## How to complete this task
Output the data below exactly.

## Stored items from a collection
———
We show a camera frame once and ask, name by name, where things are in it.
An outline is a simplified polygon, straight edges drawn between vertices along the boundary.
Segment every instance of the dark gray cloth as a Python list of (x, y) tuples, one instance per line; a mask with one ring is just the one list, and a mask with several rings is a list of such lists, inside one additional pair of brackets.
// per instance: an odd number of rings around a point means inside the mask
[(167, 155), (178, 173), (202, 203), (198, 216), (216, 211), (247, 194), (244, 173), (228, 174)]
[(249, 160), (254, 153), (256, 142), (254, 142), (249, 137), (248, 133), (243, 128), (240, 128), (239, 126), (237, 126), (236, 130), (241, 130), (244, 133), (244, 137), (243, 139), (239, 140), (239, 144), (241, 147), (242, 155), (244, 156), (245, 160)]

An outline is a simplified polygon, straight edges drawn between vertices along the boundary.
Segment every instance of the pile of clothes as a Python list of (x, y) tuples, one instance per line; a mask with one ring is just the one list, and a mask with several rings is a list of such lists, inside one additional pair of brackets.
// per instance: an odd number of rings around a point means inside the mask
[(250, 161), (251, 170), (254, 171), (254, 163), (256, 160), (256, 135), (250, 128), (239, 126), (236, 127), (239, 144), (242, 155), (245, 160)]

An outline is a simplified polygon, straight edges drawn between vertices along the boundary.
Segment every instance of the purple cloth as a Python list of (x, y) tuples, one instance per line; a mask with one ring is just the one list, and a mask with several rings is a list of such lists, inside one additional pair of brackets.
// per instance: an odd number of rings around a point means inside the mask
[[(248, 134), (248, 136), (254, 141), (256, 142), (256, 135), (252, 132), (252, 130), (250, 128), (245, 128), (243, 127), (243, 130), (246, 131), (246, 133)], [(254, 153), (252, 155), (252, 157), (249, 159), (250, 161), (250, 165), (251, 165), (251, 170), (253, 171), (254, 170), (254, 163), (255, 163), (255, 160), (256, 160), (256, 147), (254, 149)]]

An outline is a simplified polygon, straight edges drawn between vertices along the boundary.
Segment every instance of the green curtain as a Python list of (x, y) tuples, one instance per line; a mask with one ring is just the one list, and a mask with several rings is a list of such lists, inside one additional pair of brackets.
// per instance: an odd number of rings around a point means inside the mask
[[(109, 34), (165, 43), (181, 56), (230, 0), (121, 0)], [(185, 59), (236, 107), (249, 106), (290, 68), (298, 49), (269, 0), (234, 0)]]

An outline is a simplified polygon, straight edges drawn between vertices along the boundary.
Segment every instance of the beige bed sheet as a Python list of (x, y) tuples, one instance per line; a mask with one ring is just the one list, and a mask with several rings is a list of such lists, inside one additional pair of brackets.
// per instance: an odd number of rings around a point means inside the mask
———
## Output of the task
We show a camera frame once and ask, name by name, where things are in it.
An outline is a simplified polygon, straight edges drawn between vertices along the boundary.
Segment every instance of the dark gray cloth as a Python list of (x, y) tuples, one instance per line; a mask with one ring is just the one list, and a mask with several rings is a list of such lists, inside one additional pair of brackets.
// per instance: an odd number of rings around a point means inside the mask
[(167, 155), (178, 173), (202, 203), (198, 216), (216, 211), (247, 194), (244, 173), (228, 174)]
[(249, 160), (254, 153), (256, 142), (254, 142), (249, 137), (248, 133), (243, 128), (240, 128), (239, 126), (237, 126), (236, 130), (241, 130), (244, 133), (244, 137), (243, 139), (239, 140), (239, 144), (241, 147), (242, 155), (244, 156), (245, 160)]

An outline is a simplified polygon, straight edges drawn between vertices along the boundary.
Segment every instance of the pile of clothes as a Python list of (x, y) tuples, one instance per line; a mask with one ring is just the one list, and a mask with several rings is a list of such lists, inside one additional pair of brackets.
// per instance: an odd number of rings around a point means inside the mask
[(250, 161), (251, 170), (254, 171), (254, 163), (256, 160), (256, 135), (250, 128), (239, 126), (236, 127), (239, 144), (242, 155), (245, 160)]

An outline is a simplified polygon, straight edges drawn between vertices along the boundary.
Segment every instance of the purple cloth as a Python list of (x, y) tuples, one instance per line; a mask with one ring is just the one list, and a mask with several rings is a list of such lists, inside one additional pair of brackets.
// per instance: an odd number of rings around a point means inside the mask
[[(248, 134), (248, 136), (254, 141), (256, 142), (256, 135), (252, 132), (252, 130), (250, 128), (245, 128), (243, 127), (243, 130), (246, 131), (246, 133)], [(254, 153), (252, 155), (252, 157), (249, 159), (250, 161), (250, 165), (251, 165), (251, 170), (253, 171), (254, 170), (254, 163), (255, 163), (255, 160), (256, 160), (256, 147), (254, 149)]]

An outline is a simplified polygon, straight edges drawn between vertices along the boundary.
Segment every instance of the green curtain as a Python list of (x, y) tuples, one instance per line; a mask with one ring is just the one list, and a mask with several rings is a list of such lists, inside one additional pair of brackets.
// per instance: an odd number of rings around a point means inside the mask
[[(109, 34), (165, 43), (181, 56), (230, 0), (121, 0)], [(185, 59), (236, 107), (249, 106), (290, 68), (298, 49), (269, 0), (234, 0)]]

An outline is a simplified polygon, straight edges drawn between vertices along the boundary.
Segment every instance of the beige bed sheet as a Python list of (x, y) tuples, one instance per line; a mask with one ring is just the one list, and a mask with several rings is a list of such lists, inside one additional pair of brackets.
// per instance: an odd number of rings around a point means inside the mask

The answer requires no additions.